Sherlock

Sherlock is a web platform that allows user to create a image classifier for custom images, based on pre-trained CNN models. It also allows to use the customized CNN to pre-label images, and re-train the customized CNN when more training data become avaliable.

Sherlock is currently serving as RESTful APIs.

Sherlock for NLP

Here are the slides for Sherlock NLP

Here are the slides for project Sherlock (previously called Michaniki).

Development

Everything is wrapped in Docker, here are the core packages used in Sherlock.

Python 2.7.3
uWSGI
Flask
Docker (built on 17.12.0-ce)
Docker Compose (1.18.0)
Keras + Tensorflow

Transfer Learning Explained

Sherlock does transfer learning and fine-tuning (two steps) on pre-trained deep CNNs on a custom image dataset. If you want to setup Sherlock, skip to the next section.

Setup environment

1. Install Docker:

On Linux Machines (Ubuntu/Debian) -- UNTESTED!

sudo apt-cache policy docker-ce
sudo apt-get install docker-ce=17.12.0-ce

On Mac : Download Docker from here and install it.

2. Install Docker Compose

Docker compose can start multiple containers at the same time. On Linux Machines (Ubuntu/Debian) -- UNTESTED!:

sudo curl -L https://github.com/docker/compose/releases/download/1.18.0/docker-compose-$(uname -s)-$(uname -m) -o /usr/local/bin/docker-compose
sudo chmod +x /usr/local/bin/docker-compose

On Mac: The package of Docker-CE for Mac already come with docker compose.

3. Install Git:

Install git for the appropriate system, if you don't have yet.

Build and Start Sherlock

1. Clone the repo:

git clone https://github.com/InsightDataCommunity/Sherlock

2. Export Your AWS Credentials to Host Environment.
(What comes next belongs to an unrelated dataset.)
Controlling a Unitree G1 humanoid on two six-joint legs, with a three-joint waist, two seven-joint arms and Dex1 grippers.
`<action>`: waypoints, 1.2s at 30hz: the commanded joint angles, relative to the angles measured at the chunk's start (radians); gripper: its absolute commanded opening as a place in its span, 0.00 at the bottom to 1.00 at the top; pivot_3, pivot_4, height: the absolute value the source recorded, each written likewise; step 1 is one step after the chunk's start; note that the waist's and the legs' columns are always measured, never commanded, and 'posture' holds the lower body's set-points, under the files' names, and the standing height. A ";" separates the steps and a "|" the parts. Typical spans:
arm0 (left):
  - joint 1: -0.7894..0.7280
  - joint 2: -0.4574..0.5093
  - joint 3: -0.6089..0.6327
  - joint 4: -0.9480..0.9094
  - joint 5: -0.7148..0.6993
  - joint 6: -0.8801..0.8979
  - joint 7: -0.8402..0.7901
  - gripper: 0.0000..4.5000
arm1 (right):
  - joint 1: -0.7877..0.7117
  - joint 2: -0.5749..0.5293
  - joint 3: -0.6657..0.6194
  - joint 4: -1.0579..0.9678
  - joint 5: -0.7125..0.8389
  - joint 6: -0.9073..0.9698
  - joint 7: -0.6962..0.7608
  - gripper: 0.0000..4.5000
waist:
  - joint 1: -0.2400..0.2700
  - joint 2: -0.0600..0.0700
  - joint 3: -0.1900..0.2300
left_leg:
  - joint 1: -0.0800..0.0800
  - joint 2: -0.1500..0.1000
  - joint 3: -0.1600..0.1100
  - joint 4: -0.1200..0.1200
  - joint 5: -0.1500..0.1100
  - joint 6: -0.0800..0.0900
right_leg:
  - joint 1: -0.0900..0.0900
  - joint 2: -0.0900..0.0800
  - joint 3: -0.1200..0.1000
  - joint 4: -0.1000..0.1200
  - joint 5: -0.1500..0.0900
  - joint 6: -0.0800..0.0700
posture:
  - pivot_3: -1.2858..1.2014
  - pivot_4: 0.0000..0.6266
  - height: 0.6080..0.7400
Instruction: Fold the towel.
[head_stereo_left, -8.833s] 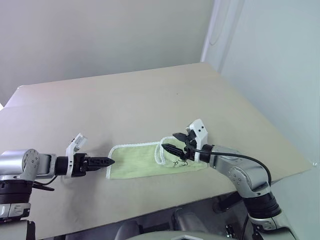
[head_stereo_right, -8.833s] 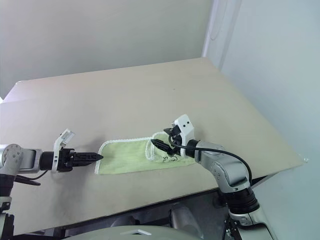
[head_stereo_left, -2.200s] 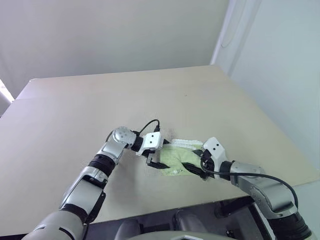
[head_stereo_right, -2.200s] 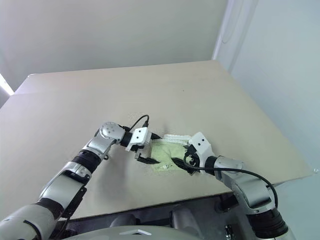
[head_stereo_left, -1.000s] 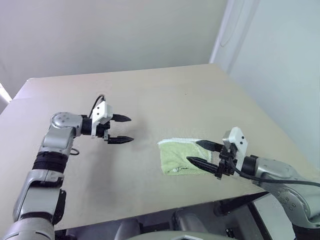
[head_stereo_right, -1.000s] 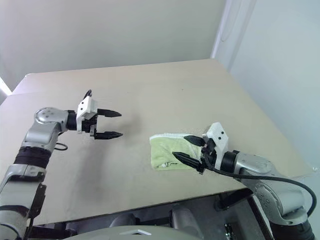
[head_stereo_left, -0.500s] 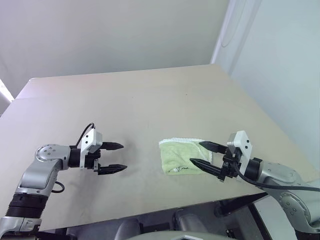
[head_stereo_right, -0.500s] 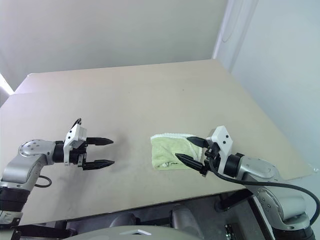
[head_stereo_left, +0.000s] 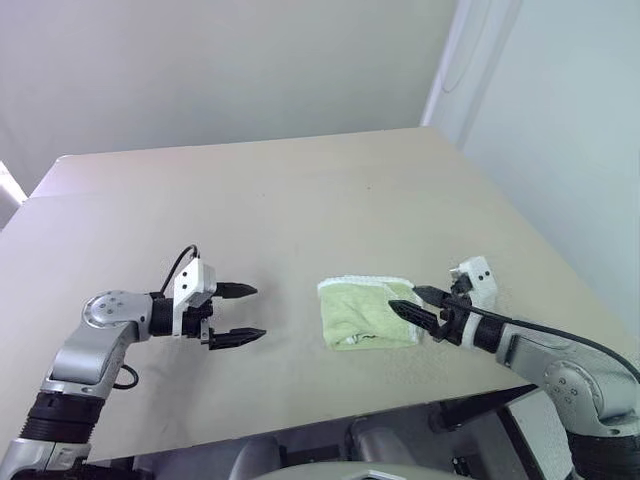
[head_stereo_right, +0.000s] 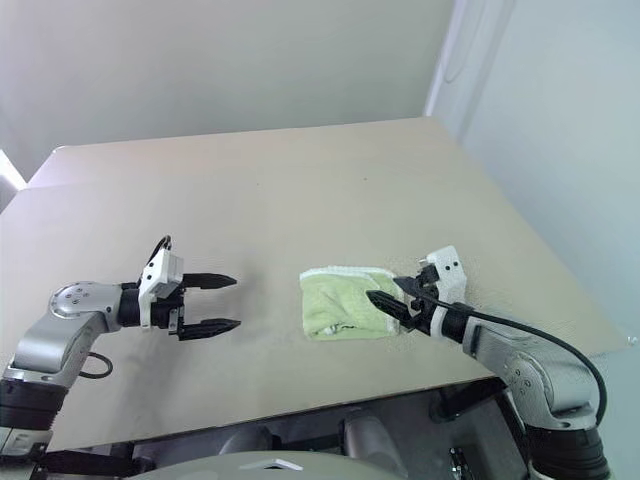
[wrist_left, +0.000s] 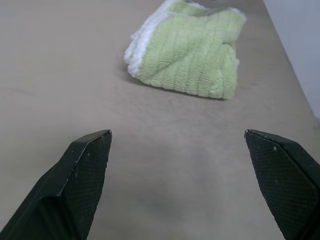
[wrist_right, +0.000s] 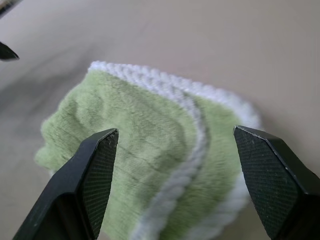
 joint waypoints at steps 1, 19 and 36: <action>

Sherlock needs to access S3 for customized images. You should create an IAM user at AWS, if you don't yet have an AWS account, create one.

Then, export your credentials to your local environment:

export AWS_ACCESS_KEY_ID=YOUR_ACCESS_ID
export AWS_SECRET_ACCESS_KEY=YOUR_ACCESS_KEY

You now should be able to see your credentials by:

echo $AWS_ACCESS_KEY_ID
echo $AWS_SECRET_ACCESS_KEY

Docker will access these environment variables and load them to docker.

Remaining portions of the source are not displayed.